1)    Optimise your page titles
Eh?  A page title is the part of the page right at the very top of the screen, it contains a brief description of the page contents and is used by search engines when deciding how to rank your site/page in search results.  It’s also part of what users see in the search results so it’s important to get this bit right.  You want to make sure you have words and phrases that accurately describe what is on your page and are also terms that people are searching on.  You can use keyword volume estimator tools such as Google Adwords to show you how much search there is on each word and choose the best ones to use.  Although it may be tempting to only use super high volume words, remember you’re unlikely to rank for competitive terms such as “football”, so try more specific phrases such as “Football news UK”

2)    Links links links
This bit isn’t so easy, but massively important so it’s worth paying attention.  Many of the popular search engines use the number of inbound links you have to your site as a measure of popularity, therefore the more links you have the better you will rank.  While there are many underhand ways of gaining more links, the best way is to promote yourself in a non spammy way and great content is a good way of doing this…

3)    Quality content that attracts attention
Having high quality, timely content that naturally attracts links is what all search engines seek to promote and ultimately reward.
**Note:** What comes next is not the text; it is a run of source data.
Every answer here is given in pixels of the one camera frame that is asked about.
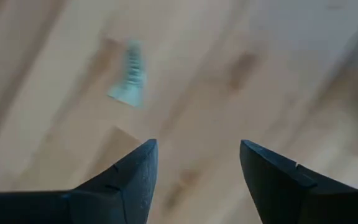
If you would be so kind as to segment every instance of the wooden floor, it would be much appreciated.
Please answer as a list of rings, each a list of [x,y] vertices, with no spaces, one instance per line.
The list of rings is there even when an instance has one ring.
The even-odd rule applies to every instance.
[[[150,223],[260,223],[241,139],[358,187],[358,1],[0,1],[0,33],[0,191],[75,187],[149,138]],[[142,108],[106,95],[130,38]]]

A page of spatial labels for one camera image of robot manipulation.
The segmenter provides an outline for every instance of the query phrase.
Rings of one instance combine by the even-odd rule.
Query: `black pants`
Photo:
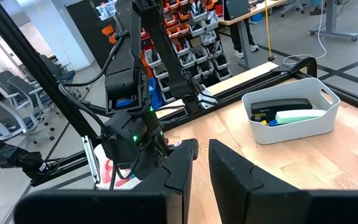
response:
[[[254,38],[252,37],[251,29],[249,27],[249,18],[244,19],[244,22],[245,22],[246,28],[247,28],[249,44],[255,45]],[[234,50],[242,52],[238,24],[233,24],[233,25],[230,25],[229,27],[230,27],[231,41],[233,41],[233,45],[234,45]]]

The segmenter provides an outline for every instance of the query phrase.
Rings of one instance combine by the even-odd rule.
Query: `white cable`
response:
[[[321,39],[320,39],[320,30],[321,30],[321,24],[322,24],[322,21],[323,21],[323,11],[324,11],[323,7],[324,7],[324,0],[321,0],[321,15],[320,15],[320,23],[319,23],[318,32],[317,32],[317,38],[318,38],[318,42],[320,43],[321,48],[324,50],[324,54],[322,54],[322,56],[320,56],[320,57],[317,57],[316,60],[324,57],[327,54],[327,50],[324,47],[323,43],[321,43]],[[313,55],[309,55],[309,54],[291,55],[289,57],[286,57],[283,60],[283,64],[284,65],[294,65],[294,64],[296,64],[296,62],[295,63],[286,63],[285,62],[286,60],[288,60],[290,58],[293,58],[293,57],[313,57]]]

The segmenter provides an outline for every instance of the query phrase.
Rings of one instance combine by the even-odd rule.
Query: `sneaker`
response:
[[[251,52],[257,52],[259,50],[258,45],[249,45],[251,47]]]
[[[310,11],[310,15],[311,16],[319,16],[319,15],[321,15],[321,9],[320,8],[315,8],[313,11]]]
[[[242,59],[244,58],[244,53],[238,51],[238,50],[235,50],[236,51],[236,57],[239,58],[239,59]]]

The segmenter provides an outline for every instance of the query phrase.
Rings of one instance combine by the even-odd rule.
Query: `standing desk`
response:
[[[217,94],[275,67],[267,62],[208,90]],[[158,111],[157,116],[172,112]],[[196,138],[200,145],[198,158],[193,161],[189,223],[221,223],[209,176],[210,139],[220,140],[255,165],[300,189],[358,189],[358,109],[345,102],[339,106],[333,132],[271,145],[254,141],[241,100],[165,135],[171,144]]]
[[[273,0],[266,0],[267,3],[267,9],[271,9],[275,6],[281,5],[283,3],[287,2],[287,0],[277,0],[277,1],[273,1]],[[246,29],[246,25],[242,22],[244,19],[247,19],[255,14],[258,14],[260,12],[264,12],[265,11],[265,3],[259,3],[256,5],[256,7],[251,8],[250,12],[247,14],[244,14],[243,16],[240,16],[238,18],[235,18],[233,20],[230,21],[226,21],[223,19],[223,17],[219,18],[219,24],[224,25],[224,26],[230,26],[233,24],[237,24],[239,27],[239,33],[240,33],[240,40],[241,40],[241,46],[242,46],[242,53],[244,54],[244,58],[243,59],[237,59],[237,62],[239,63],[239,65],[241,65],[242,67],[244,67],[245,69],[250,69],[250,68],[254,68],[255,64],[252,61],[251,57],[249,56],[250,54],[250,47],[249,47],[249,41],[248,41],[248,35],[247,35],[247,29]]]
[[[353,32],[338,32],[336,30],[336,14],[337,14],[337,5],[334,3],[334,0],[326,0],[326,27],[325,30],[320,30],[320,34],[333,35],[338,37],[350,37],[352,41],[358,40],[358,34]],[[309,30],[310,35],[313,35],[318,32],[318,27],[315,29]]]

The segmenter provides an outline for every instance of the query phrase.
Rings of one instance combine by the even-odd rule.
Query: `person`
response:
[[[249,18],[244,19],[244,22],[246,24],[247,34],[248,34],[248,41],[249,46],[251,49],[251,52],[257,52],[259,50],[258,45],[255,44],[254,38],[251,34],[251,29],[249,27]],[[242,47],[241,47],[241,40],[240,40],[240,33],[239,28],[237,24],[232,24],[229,26],[230,28],[230,35],[231,35],[231,41],[233,42],[234,50],[236,51],[236,57],[237,58],[244,58],[244,53],[242,53]]]
[[[323,10],[323,14],[326,13],[325,9],[321,7],[321,0],[310,0],[310,4],[313,7],[310,11],[311,16],[321,15],[321,10]]]

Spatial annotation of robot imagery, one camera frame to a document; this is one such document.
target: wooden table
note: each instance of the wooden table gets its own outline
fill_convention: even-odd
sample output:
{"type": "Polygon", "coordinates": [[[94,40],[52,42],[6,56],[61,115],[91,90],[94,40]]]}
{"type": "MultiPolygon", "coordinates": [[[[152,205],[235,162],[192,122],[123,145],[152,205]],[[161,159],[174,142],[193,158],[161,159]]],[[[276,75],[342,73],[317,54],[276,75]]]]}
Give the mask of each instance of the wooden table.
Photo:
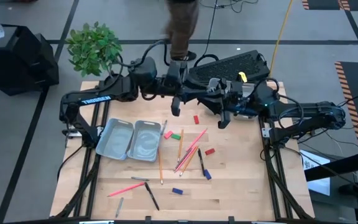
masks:
{"type": "MultiPolygon", "coordinates": [[[[83,82],[81,89],[93,88],[97,82],[83,82]]],[[[280,93],[285,94],[282,83],[280,93]]],[[[165,132],[180,134],[185,130],[182,155],[185,148],[208,128],[198,145],[204,152],[215,148],[216,152],[205,156],[205,168],[212,176],[206,180],[202,175],[200,160],[193,158],[186,172],[172,169],[177,163],[179,141],[162,139],[160,150],[163,160],[164,184],[160,184],[158,160],[143,162],[127,158],[117,161],[102,157],[96,187],[92,219],[115,219],[121,197],[124,197],[120,220],[144,220],[152,216],[153,220],[227,220],[234,216],[236,221],[265,220],[273,221],[274,214],[270,196],[268,175],[265,162],[259,157],[262,140],[258,121],[237,121],[232,119],[226,129],[218,129],[219,118],[208,115],[205,107],[197,106],[196,101],[181,105],[180,117],[174,117],[170,111],[172,99],[159,98],[144,101],[141,97],[132,103],[110,102],[109,118],[119,118],[135,123],[137,120],[163,123],[168,120],[165,132]],[[198,115],[200,124],[195,124],[194,115],[198,115]],[[130,185],[139,183],[131,177],[150,179],[150,187],[160,206],[157,211],[145,187],[139,187],[114,197],[108,194],[130,185]],[[172,188],[183,190],[183,195],[172,192],[172,188]]],[[[93,105],[81,107],[81,114],[89,123],[93,105]]],[[[100,124],[103,105],[99,110],[100,124]]],[[[284,125],[290,125],[291,119],[284,119],[284,125]]],[[[65,158],[81,145],[81,139],[68,141],[65,158]]],[[[288,147],[298,150],[296,141],[290,140],[288,147]]],[[[51,215],[56,215],[71,199],[78,188],[85,149],[79,152],[63,167],[57,184],[51,215]]],[[[310,195],[303,173],[300,156],[282,149],[282,161],[289,191],[305,211],[314,216],[310,195]]],[[[281,191],[277,188],[281,216],[285,217],[281,191]]],[[[88,193],[84,194],[81,214],[85,214],[88,193]]]]}

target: black pen
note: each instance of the black pen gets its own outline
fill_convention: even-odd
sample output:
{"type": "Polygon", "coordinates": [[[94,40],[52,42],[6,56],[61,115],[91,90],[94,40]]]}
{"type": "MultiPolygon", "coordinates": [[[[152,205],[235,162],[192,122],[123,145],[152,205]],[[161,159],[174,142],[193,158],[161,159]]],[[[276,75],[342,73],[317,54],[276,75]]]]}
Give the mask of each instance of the black pen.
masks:
{"type": "Polygon", "coordinates": [[[147,182],[144,182],[144,185],[146,186],[147,191],[149,192],[150,196],[152,197],[155,207],[156,207],[157,210],[159,211],[159,210],[160,210],[160,207],[158,207],[157,201],[155,200],[155,198],[154,198],[154,196],[153,196],[153,193],[152,193],[152,191],[150,190],[149,185],[147,184],[147,182]]]}
{"type": "Polygon", "coordinates": [[[198,148],[198,156],[200,157],[200,162],[201,162],[201,168],[203,170],[203,175],[205,177],[205,169],[204,169],[204,162],[203,162],[203,156],[201,155],[201,150],[198,148]]]}

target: red block
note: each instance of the red block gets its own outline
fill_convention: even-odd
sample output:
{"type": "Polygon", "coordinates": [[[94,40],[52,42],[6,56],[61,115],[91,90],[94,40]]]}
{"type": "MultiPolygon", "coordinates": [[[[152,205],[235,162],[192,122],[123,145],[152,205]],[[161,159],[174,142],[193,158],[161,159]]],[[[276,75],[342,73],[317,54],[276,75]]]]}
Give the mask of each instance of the red block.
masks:
{"type": "Polygon", "coordinates": [[[207,151],[205,151],[205,154],[208,156],[209,154],[212,154],[215,152],[215,149],[208,149],[207,151]]]}
{"type": "Polygon", "coordinates": [[[198,116],[197,115],[194,115],[194,122],[196,123],[196,124],[199,124],[200,122],[198,121],[198,116]]]}
{"type": "Polygon", "coordinates": [[[169,137],[171,137],[172,134],[173,132],[169,131],[167,134],[164,135],[164,138],[168,139],[169,137]]]}

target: green leaves
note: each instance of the green leaves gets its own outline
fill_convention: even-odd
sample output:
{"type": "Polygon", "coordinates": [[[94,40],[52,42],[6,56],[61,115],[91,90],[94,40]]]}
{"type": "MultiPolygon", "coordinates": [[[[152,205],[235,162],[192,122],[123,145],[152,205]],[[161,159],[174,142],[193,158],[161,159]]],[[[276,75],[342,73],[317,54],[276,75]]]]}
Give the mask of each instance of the green leaves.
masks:
{"type": "Polygon", "coordinates": [[[70,35],[71,38],[66,40],[71,55],[69,62],[82,77],[90,74],[100,76],[102,70],[110,72],[117,55],[122,52],[115,33],[105,24],[99,26],[99,22],[95,22],[93,27],[86,23],[83,30],[71,30],[70,35]]]}

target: blue block
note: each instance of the blue block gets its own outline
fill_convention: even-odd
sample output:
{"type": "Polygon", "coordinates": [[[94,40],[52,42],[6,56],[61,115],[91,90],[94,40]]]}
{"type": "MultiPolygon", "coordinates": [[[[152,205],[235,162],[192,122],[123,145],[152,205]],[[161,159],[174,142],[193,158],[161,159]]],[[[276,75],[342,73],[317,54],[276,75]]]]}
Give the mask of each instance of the blue block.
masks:
{"type": "Polygon", "coordinates": [[[176,193],[176,194],[183,194],[183,191],[182,190],[180,190],[180,189],[176,189],[176,188],[172,188],[172,192],[173,193],[176,193]]]}
{"type": "Polygon", "coordinates": [[[205,177],[206,177],[207,180],[212,179],[211,174],[209,174],[208,170],[205,170],[205,177]]]}
Having a blog on your site is a good way of creating fresh content and if your posts are good, hopefully attracts links.  Also the ability to comment on posts creates user engagement on your site which helps you connect with the users of your site, creates a sense of community and ultimately return visitors.

4)    Optimise site copy
Along with optimising page titles, it is also important to optimise other parts of the site such as H1 tags and the articles on the site.  There needs to be a delicate balancing act done here so that you don’t ruin all your articles by trying to squeeze in as many keywords as possible, but subtle changes such as changing soccer to football shouldn’t ruin the flow and will better match search queries. Jeremy explores this in depth here.

5)    Make sure your site is indexable and accessible
Search engines cannot read the text within images, and although it’s getting better at reading text content within Flash you should provide text only alternatives or the search engines will not know what search terms to rank you for. You also have to make sure  your content is accessible, i.e. outputting text content using a JavaScript function will mean search engines cannot access the text.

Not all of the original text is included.